WORK TO BE COMPLETED: What is needed is an exact transcription of every entry below, with the pictures left out.

*** DATA EXTRACTS Section Begins ***

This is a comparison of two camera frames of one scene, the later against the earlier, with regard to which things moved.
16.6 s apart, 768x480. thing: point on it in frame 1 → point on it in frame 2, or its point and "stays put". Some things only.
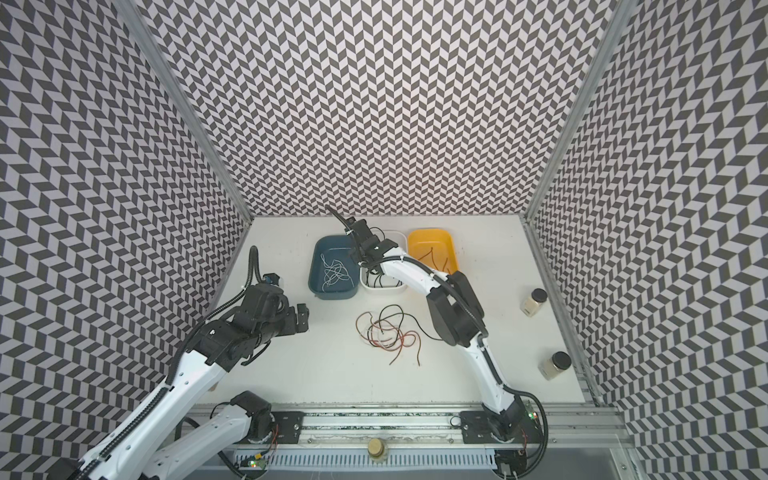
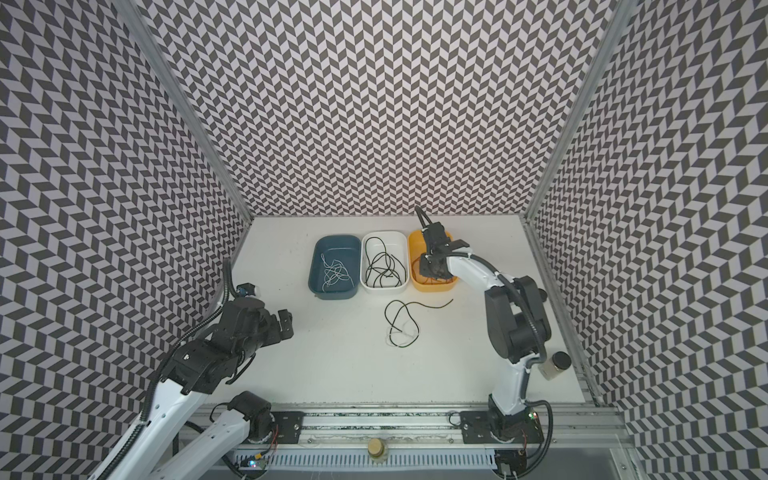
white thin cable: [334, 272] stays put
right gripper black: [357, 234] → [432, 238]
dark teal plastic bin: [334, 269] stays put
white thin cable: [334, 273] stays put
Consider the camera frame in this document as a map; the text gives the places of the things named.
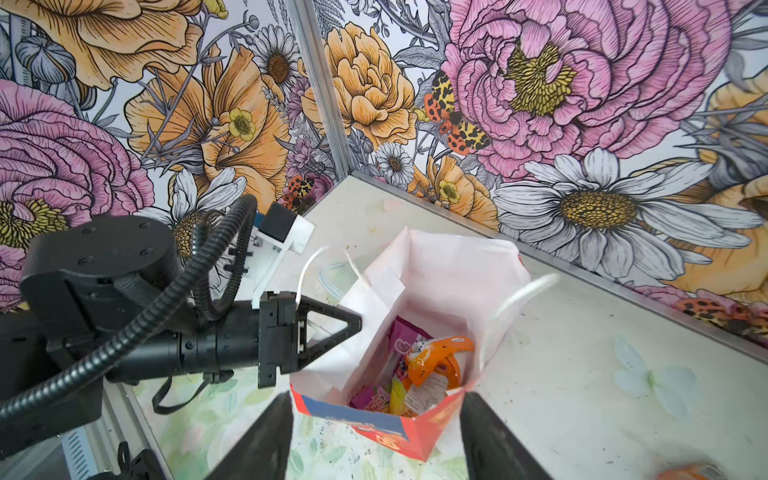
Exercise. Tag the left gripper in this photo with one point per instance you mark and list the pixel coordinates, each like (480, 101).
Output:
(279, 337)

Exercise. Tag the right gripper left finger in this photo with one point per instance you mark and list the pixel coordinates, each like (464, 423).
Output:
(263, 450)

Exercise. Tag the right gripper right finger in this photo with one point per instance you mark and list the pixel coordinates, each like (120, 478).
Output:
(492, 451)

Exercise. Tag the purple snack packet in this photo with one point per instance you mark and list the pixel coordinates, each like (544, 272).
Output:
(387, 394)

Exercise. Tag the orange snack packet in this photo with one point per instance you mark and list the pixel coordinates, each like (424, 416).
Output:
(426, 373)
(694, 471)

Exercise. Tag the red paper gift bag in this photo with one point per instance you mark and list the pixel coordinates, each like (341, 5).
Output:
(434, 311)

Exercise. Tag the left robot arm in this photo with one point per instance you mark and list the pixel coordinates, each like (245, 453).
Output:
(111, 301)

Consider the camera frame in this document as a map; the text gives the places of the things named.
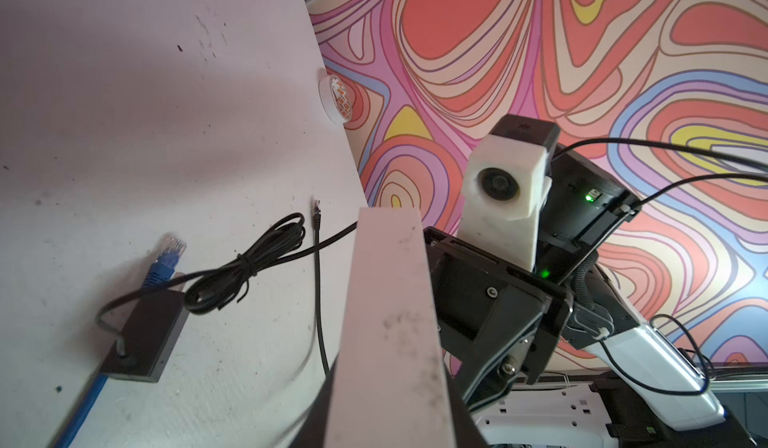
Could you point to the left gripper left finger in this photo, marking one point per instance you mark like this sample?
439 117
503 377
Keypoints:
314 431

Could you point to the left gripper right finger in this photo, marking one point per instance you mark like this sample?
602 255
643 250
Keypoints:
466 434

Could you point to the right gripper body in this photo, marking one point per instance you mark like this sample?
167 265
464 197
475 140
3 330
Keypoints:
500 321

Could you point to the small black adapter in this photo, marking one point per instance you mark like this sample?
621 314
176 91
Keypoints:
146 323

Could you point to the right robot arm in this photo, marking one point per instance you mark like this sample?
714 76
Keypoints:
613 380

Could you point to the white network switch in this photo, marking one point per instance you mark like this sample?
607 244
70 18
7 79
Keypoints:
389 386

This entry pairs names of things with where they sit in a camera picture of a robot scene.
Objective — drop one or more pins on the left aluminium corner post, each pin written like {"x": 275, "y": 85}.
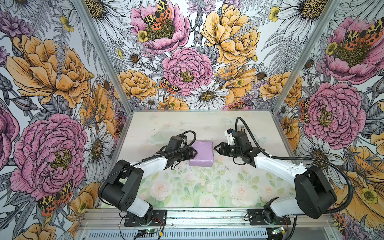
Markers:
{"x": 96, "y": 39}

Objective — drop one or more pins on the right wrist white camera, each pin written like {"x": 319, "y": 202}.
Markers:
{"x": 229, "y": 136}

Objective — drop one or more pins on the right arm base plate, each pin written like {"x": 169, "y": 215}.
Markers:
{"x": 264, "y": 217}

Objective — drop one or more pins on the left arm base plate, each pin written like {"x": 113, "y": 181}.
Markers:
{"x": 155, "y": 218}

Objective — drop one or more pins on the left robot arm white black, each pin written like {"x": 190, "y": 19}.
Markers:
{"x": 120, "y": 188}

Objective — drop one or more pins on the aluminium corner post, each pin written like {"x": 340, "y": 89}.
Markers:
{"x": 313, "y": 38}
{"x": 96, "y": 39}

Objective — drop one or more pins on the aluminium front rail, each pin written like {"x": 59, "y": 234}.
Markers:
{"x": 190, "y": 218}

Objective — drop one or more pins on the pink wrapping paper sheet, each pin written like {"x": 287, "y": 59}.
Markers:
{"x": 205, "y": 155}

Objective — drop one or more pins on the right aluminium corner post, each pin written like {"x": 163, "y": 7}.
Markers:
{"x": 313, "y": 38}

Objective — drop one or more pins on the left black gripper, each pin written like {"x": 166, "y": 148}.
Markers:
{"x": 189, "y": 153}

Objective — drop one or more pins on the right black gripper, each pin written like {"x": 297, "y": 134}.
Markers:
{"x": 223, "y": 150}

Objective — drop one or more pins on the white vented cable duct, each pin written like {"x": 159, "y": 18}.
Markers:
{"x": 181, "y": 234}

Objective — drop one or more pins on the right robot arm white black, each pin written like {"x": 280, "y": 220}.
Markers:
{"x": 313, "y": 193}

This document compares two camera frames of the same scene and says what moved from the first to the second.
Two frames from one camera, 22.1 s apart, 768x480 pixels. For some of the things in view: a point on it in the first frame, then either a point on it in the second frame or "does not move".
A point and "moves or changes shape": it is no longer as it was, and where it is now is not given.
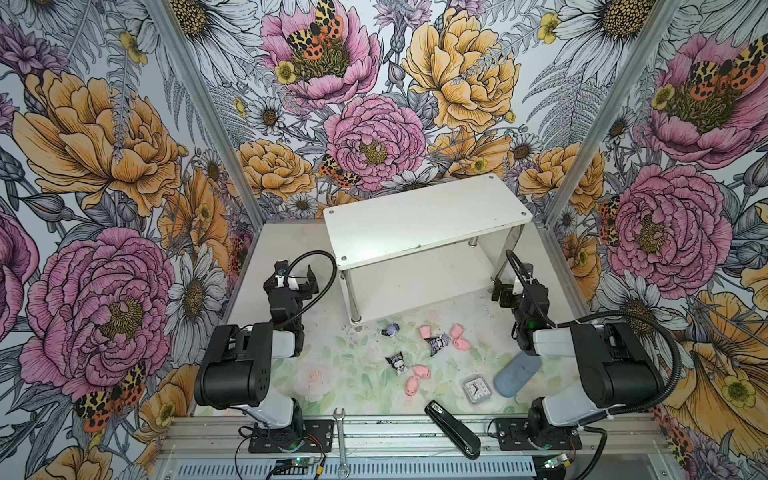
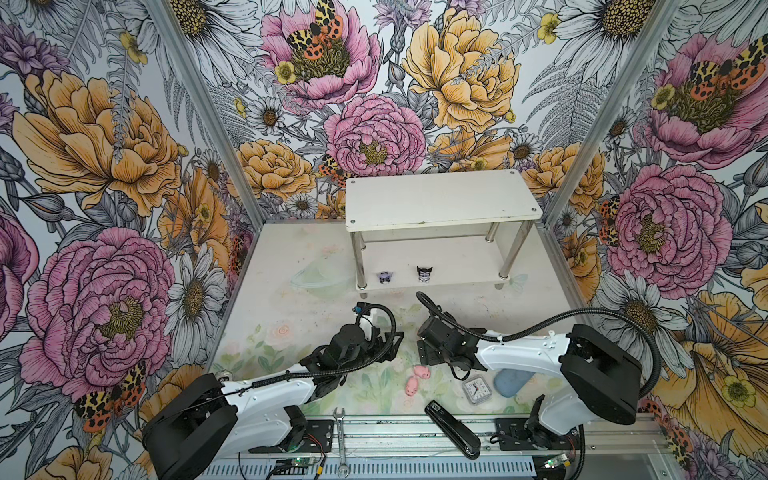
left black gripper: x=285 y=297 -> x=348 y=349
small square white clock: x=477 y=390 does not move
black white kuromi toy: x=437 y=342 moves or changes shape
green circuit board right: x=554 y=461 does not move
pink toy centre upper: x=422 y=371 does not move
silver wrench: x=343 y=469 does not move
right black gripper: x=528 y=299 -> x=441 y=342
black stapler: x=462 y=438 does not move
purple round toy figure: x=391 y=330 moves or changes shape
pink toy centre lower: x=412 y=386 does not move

*** DATA EXTRACTS Section Ends ***

ANSWER TO THE PROBLEM:
This is a comparison of two camera frames of one scene, the later against the earlier, with regard to which things moved.
16.6 s apart, 768x480. thing: point on it in frame 1 → point on it in frame 2, or its point and "stays put". Some things only.
white thin cable: [334, 272] stays put
right gripper black: [357, 234] → [432, 238]
dark teal plastic bin: [334, 269] stays put
white thin cable: [334, 273] stays put
Consider the camera frame in this document as a map; the text gives the places of the things named.
Exercise. Tag the left gripper in this photo with one point per instance you mark and list the pixel coordinates, each like (480, 101).
Output:
(279, 337)

Exercise. Tag the right gripper left finger in this photo with one point per instance you mark and list the pixel coordinates, each like (464, 423).
Output:
(263, 450)

Exercise. Tag the right gripper right finger in this photo with one point per instance you mark and list the pixel coordinates, each like (120, 478).
Output:
(492, 451)

Exercise. Tag the purple snack packet in this photo with one point per instance you mark and list the pixel coordinates, each like (544, 272).
Output:
(387, 394)

Exercise. Tag the orange snack packet in this photo with one point per instance you mark and list the pixel coordinates, each like (424, 416).
Output:
(426, 373)
(694, 471)

Exercise. Tag the red paper gift bag in this photo with one point per instance you mark and list the pixel coordinates, each like (341, 5).
Output:
(434, 311)

Exercise. Tag the left robot arm in this photo with one point per instance you mark and list the pixel coordinates, each like (245, 453).
Output:
(111, 301)

Consider the camera frame in this document as a map; the text gives the places of the things named.
Could you point to the left gripper left finger in this photo, marking one point per instance you mark like this sample?
439 117
503 377
Keypoints:
314 431

Could you point to the left gripper right finger in this photo, marking one point per instance you mark like this sample?
602 255
643 250
Keypoints:
466 434

Could you point to the right gripper body in this photo, marking one point per instance you mark like this sample?
167 265
464 197
475 140
3 330
Keypoints:
500 321

Could you point to the small black adapter in this photo, marking one point per instance you mark like this sample?
621 314
176 91
Keypoints:
146 323

Could you point to the right robot arm in this photo, marking one point per instance you mark like this sample?
714 76
Keypoints:
613 380

Could you point to the white network switch in this photo, marking one point per instance you mark like this sample?
607 244
70 18
7 79
Keypoints:
389 386

This entry pairs names of things with where they sit in a camera picture of a robot scene.
Objective — drop one or more pins on the left aluminium corner post, each pin written like {"x": 275, "y": 85}.
Markers:
{"x": 96, "y": 39}

Objective — drop one or more pins on the right wrist white camera, each pin written like {"x": 319, "y": 202}.
Markers:
{"x": 229, "y": 136}

Objective — drop one or more pins on the right arm base plate, each pin written like {"x": 169, "y": 215}.
Markers:
{"x": 264, "y": 217}

Objective — drop one or more pins on the left arm base plate, each pin written like {"x": 113, "y": 181}.
Markers:
{"x": 155, "y": 218}

Objective — drop one or more pins on the left robot arm white black, each pin written like {"x": 190, "y": 19}.
Markers:
{"x": 120, "y": 188}

Objective — drop one or more pins on the aluminium corner post, each pin written like {"x": 340, "y": 89}.
Markers:
{"x": 313, "y": 38}
{"x": 96, "y": 39}

Objective — drop one or more pins on the aluminium front rail, each pin written like {"x": 59, "y": 234}.
Markers:
{"x": 190, "y": 218}

Objective — drop one or more pins on the pink wrapping paper sheet, each pin written like {"x": 287, "y": 59}.
Markers:
{"x": 205, "y": 155}

Objective — drop one or more pins on the right aluminium corner post, each pin written like {"x": 163, "y": 7}.
Markers:
{"x": 313, "y": 38}

Objective — drop one or more pins on the left black gripper, each pin written like {"x": 166, "y": 148}.
Markers:
{"x": 189, "y": 153}

Objective — drop one or more pins on the right black gripper, each pin written like {"x": 297, "y": 134}.
Markers:
{"x": 223, "y": 150}

Objective — drop one or more pins on the white vented cable duct, each pin written like {"x": 159, "y": 18}.
Markers:
{"x": 181, "y": 234}

Objective — drop one or more pins on the right robot arm white black, each pin written like {"x": 280, "y": 220}.
Markers:
{"x": 313, "y": 193}

This document compares two camera frames of the same scene and says what moved from the first to the second.
Two frames from one camera, 22.1 s apart, 768x480 pixels. For some of the things in view: a point on it in the first frame, then either a point on it in the second frame or "does not move".
A point and "moves or changes shape": it is no longer as it was, and where it is now is not given.
left black gripper: x=285 y=297 -> x=348 y=349
small square white clock: x=477 y=390 does not move
black white kuromi toy: x=437 y=342 moves or changes shape
green circuit board right: x=554 y=461 does not move
pink toy centre upper: x=422 y=371 does not move
silver wrench: x=343 y=469 does not move
right black gripper: x=528 y=299 -> x=441 y=342
black stapler: x=462 y=438 does not move
purple round toy figure: x=391 y=330 moves or changes shape
pink toy centre lower: x=412 y=386 does not move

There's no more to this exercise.